Somewhere along the road the grass becomes taller and less green, and the air bristles up; suddenly, L'Arachel feels like she's taking deep breaths in the rain, like there's something thick and liquid floating.  
But Eirika doesn't say anything, and if she's noticed the change too she doesn't show it.  
All in all she believes it to be a good sign, in a way, an indication that they're near: they're looking for something, someone who in her mind looks really vague and dark, a silhouette under a heavy veil, a dream walker that must be making changes to the waking world. The small droplets she feels she's breathing up send a chill down her spine, though, and she swallows to dilute them inside her.  
(It doesn't really feel like rain; it's inky, heavy, bitter when she pays attention to it).  
Eirika stops at the entrance arcade.  
Inside the garden of the hotel, full of flowers and plants with too high stalks, there is a bench. On the bench, there is a man.  
The atmosphere after the arcade is almost crushing, heavy with magic ( _she was right, she was right!_ ), but when Eirika dashes to the man in the bench (she yells a name, her voice breaks in the second syllable but she doesn't cry) L'Arachel is hit by the strangeness of twins: magic, even when it flickers like a black spot around the walls, is something she knows well, but there are two identical faces so close to each other now, one framed by long hair and the other marked with a shadow of stubble.

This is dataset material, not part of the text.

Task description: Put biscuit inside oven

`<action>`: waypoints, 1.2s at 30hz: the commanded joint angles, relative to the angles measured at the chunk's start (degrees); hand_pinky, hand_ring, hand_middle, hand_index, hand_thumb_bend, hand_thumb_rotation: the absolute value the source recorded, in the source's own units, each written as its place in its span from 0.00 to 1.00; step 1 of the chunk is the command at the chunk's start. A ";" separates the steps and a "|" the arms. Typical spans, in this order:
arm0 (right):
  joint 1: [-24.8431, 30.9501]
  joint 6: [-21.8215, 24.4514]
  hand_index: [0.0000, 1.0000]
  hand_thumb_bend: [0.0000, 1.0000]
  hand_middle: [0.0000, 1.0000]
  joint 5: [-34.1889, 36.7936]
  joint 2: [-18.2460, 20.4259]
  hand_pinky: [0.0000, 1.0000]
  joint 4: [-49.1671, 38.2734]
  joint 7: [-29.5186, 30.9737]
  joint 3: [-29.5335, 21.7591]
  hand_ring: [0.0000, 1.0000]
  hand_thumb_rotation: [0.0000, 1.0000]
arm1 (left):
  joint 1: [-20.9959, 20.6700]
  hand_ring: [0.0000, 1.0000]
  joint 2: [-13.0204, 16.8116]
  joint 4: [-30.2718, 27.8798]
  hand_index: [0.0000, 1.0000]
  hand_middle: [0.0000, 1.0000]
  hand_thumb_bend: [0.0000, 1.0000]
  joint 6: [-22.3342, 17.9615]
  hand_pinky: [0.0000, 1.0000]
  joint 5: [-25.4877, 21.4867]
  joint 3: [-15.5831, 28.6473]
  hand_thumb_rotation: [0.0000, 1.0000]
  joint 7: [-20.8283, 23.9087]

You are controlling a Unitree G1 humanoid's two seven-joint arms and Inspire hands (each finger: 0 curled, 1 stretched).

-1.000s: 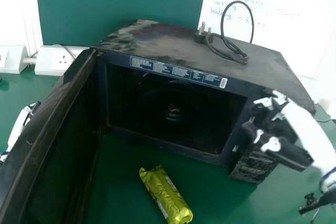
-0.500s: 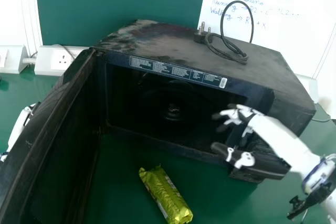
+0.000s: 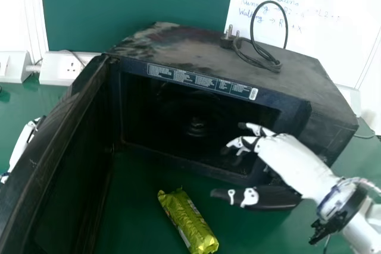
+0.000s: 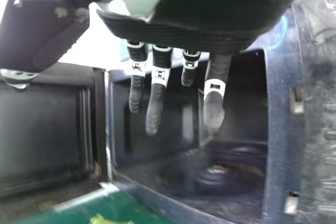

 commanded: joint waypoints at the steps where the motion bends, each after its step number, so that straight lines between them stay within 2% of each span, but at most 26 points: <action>1: -0.92 1.59 0.74 1.00 0.64 -4.17 -2.04 0.18 -2.36 1.47 2.06 0.58 0.88 | 0.52 0.41 -0.04 -0.48 0.49 0.45 0.52 0.01 0.34 -0.08 0.21 0.07 0.09; 3: -3.20 6.37 0.82 1.00 0.73 -4.30 -5.39 0.05 -4.02 6.64 3.96 0.70 0.84 | 0.43 0.41 -0.03 -0.42 0.49 0.45 0.52 -0.10 0.34 -0.02 0.17 0.07 0.10; 4: -4.79 8.48 0.86 1.00 0.78 -3.53 -7.41 0.02 -4.39 9.53 4.94 0.77 0.86 | 0.40 0.41 -0.03 -0.40 0.49 0.45 0.52 -0.13 0.34 -0.03 0.16 0.07 0.08; 6: -7.72 11.70 0.89 1.00 0.84 -2.22 -9.32 0.00 -4.71 12.88 6.86 0.84 0.88 | 0.37 0.41 0.00 -0.39 0.49 0.45 0.52 -0.30 0.34 0.10 0.11 0.07 0.10; 9: -10.04 12.51 0.84 1.00 0.81 -1.85 -8.77 0.02 -3.97 13.22 9.49 0.79 0.85 | 0.51 0.41 -0.01 -0.90 0.49 0.45 0.52 -0.01 0.34 0.10 0.04 0.07 0.15; 10: -10.42 12.39 0.82 1.00 0.78 -2.32 -8.62 0.11 -3.73 13.06 10.36 0.74 0.84 | 0.52 0.41 -0.04 -1.03 0.49 0.45 0.52 0.00 0.34 0.05 0.02 0.07 0.11; 12: -11.39 12.11 0.80 1.00 0.75 -3.42 -9.01 0.16 -3.29 13.32 12.31 0.69 0.86 | 0.58 0.41 -0.12 -1.32 0.49 0.45 0.52 0.05 0.34 -0.09 -0.03 0.07 -0.02; 13: -11.92 11.86 0.79 1.00 0.74 -3.80 -9.33 0.16 -3.02 13.62 13.24 0.67 0.87 | 0.61 0.41 -0.17 -1.43 0.49 0.45 0.52 0.06 0.34 -0.18 -0.06 0.07 -0.11; 15: -13.40 12.15 0.81 1.00 0.76 -4.69 -10.18 0.05 -2.74 15.08 15.33 0.71 0.89 | 0.72 0.41 -0.33 -1.82 0.49 0.45 0.52 0.27 0.34 -0.23 -0.14 0.07 -0.08; 18: -15.67 13.12 0.78 1.00 0.76 -6.43 -9.98 0.00 -2.35 16.51 18.58 0.70 0.87 | 1.11 0.41 -0.52 -3.03 0.49 0.45 0.52 1.86 0.34 0.45 -0.45 0.07 0.97; 22: -17.53 11.66 0.73 1.00 0.66 -9.04 -8.90 0.07 -1.16 16.23 22.01 0.52 0.83 | 1.94 0.39 -0.84 -5.59 0.48 0.45 0.52 3.59 0.33 1.23 -0.92 0.07 2.07; 25: -18.63 10.35 0.72 1.00 0.69 -11.58 -8.03 0.17 0.36 16.55 25.06 0.58 0.88 | 2.62 0.40 -0.99 -7.73 0.48 0.45 0.52 4.77 0.34 1.11 -1.08 0.07 2.21; 27: -19.64 10.32 0.70 1.00 0.70 -12.02 -7.23 0.18 1.79 17.84 27.04 0.56 0.90 | 2.98 0.40 -1.01 -8.88 0.48 0.45 0.52 5.52 0.34 0.88 -1.16 0.06 2.17; 31: -21.86 13.44 0.73 1.00 0.75 -12.69 -4.97 0.20 4.30 21.21 30.30 0.63 0.85 | 3.15 0.39 -1.03 -9.64 0.48 0.44 0.52 6.24 0.34 1.25 -1.19 0.07 2.69; 35: -21.04 16.70 0.76 1.00 0.76 -13.66 -3.67 0.19 3.81 22.56 30.40 0.65 0.82 | 3.09 0.39 -1.01 -9.82 0.48 0.44 0.52 6.15 0.33 1.22 -1.27 0.07 2.45; 36: -20.34 17.15 0.78 1.00 0.77 -13.83 -3.43 0.15 3.54 22.44 30.11 0.66 0.81 | 3.13 0.39 -1.05 -10.00 0.48 0.44 0.52 6.31 0.33 1.18 -1.28 0.07 2.50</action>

She and Ephraim never hugged that much, but the shape of him fits against hers and she wishes he would lift his arms to her back ( _I need it this time, I really do_ ; usually it's the other way around, with an angry, defeated tone in the way he hangs his coat or sits on the couch).  
But he's sleeping, he keeps his hands tightly closed. When she gets back to look at him better, she can see the slight fluttering of his eyes behind his eyelids and she instantly turns to the building. There's something that tugs her heart, something that's been doing that since she set foot on the way to the hotel, but she sees L'Arachel in the corner of her eye.  
(Eirika realizes she got used to the soft curves of her face and arms, the wavy way she moved around, and the amount of straight lines in her now make her look like a cut-up piece of paper; and yet, she talks, _I am so glad to have you here_ , she speaks with a strong, unwavering tone).  
“Are you okay?”  
The implication of a plural.  
Her hands slide from Ephraim's shoulders to his fingers. He's holding something (her earring, her missing earring, like a shiny piece of the past, _it must be hurting him_ ), and she remembers the small box L'Arachel is still carrying.  
“I think so, he's just... he's just sleeping. I don't want to risk waking him up, though.” A pause where she takes a decision. “Not yet.”  
She's ready for the conversation she predicts, but watching L'Arachel's smile wane in her silence is still prickly.  
“I need you to stay here with him. I'm going to find Lyon.”  
_I won't let you go alone_ , _Please take me with you_ , she waits for those with bittersweet bated breath, but she takes her time to answer, her expression now completely serious.  
“I'll give you half an hour. If you're not here by then, I'll go find you.” the smile goes back to her lips, slightly different, a small flash of her teeth when she finishes. “I'll go find you _both_.”  
The sound of her heart goes louder and louder when she speaks, almost explodes with the sly little both (a word that followed all her life but hasn't lost any of its original weight), she can barely hear her own words when she stands up away from her brother and faces L'Arachel properly.  
“Thanks again.”  
( _I hope you have to, I hope you don't_ ).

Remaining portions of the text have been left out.